* **ASSIGNED TASK**
Show, in full, each line of the data that contains "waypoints".

-- DATASET CONTENT follows --

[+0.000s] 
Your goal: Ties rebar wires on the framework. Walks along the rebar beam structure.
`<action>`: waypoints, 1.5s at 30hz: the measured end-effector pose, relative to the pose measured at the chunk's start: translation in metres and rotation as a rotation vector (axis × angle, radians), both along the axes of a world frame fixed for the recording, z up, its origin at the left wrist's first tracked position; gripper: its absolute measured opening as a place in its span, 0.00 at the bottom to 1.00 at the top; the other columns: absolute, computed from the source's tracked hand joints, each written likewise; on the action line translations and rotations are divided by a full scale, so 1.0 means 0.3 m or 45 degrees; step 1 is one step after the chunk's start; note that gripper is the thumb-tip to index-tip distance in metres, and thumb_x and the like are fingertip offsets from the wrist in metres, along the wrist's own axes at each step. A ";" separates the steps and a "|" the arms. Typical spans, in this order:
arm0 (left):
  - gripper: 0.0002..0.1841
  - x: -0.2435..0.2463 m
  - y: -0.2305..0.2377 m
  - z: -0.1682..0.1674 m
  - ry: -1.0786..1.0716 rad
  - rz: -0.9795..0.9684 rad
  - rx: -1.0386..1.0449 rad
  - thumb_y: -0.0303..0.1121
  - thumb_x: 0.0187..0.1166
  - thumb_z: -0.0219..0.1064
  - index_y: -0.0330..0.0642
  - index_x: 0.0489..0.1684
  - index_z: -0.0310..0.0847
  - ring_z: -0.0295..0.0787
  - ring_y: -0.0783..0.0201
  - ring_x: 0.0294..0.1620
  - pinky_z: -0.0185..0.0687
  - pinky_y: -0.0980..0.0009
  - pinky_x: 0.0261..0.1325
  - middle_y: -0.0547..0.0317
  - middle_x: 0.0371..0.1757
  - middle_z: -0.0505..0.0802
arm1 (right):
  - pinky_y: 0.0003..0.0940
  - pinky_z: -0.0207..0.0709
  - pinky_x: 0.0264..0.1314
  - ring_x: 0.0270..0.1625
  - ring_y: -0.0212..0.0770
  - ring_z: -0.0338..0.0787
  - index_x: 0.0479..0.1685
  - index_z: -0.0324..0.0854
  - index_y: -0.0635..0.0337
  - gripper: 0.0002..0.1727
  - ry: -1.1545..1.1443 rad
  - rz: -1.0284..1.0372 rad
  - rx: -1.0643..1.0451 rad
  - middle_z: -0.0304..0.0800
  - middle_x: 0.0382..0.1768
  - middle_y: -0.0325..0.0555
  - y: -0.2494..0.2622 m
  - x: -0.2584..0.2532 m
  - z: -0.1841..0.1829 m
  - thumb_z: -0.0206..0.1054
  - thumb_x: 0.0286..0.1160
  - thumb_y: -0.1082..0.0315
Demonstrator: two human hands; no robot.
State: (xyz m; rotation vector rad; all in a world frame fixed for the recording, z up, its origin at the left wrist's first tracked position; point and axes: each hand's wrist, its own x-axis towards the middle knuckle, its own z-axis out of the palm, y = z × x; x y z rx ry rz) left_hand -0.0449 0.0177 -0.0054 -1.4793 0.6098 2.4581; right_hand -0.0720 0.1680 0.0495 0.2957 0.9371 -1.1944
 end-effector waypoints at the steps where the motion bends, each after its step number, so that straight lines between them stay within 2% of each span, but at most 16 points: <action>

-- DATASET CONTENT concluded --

* **OUTPUT FOR THIS EXERCISE**
`<action>`: waypoints, 1.5s at 30hz: the measured end-effector pose, relative to the pose measured at the chunk's start: translation in metres and rotation as a rotation vector (axis × angle, radians), both along the axes of a world frame fixed for the recording, z up, its origin at the left wrist's first tracked position; gripper: its absolute measured opening as a place in its span, 0.00 at the bottom to 1.00 at the top; the other columns: absolute, computed from the source's tracked hand joints, each written likewise; on the action line translations and rotations are divided by a full scale, so 1.0 means 0.3 m or 45 degrees; step 1 is one step after the chunk's start; note that gripper is the thumb-tip to index-tip distance in metres, and thumb_x and the like are fingertip offsets from the wrist in metres, along the wrist's own axes at each step. A ";" separates the steps and a "|" the arms. Typical spans, in this order:
 end-effector waypoints at the steps where the motion bends, each after its step number, so that straight lines between them stay within 2% of each span, but at most 16 points: <action>

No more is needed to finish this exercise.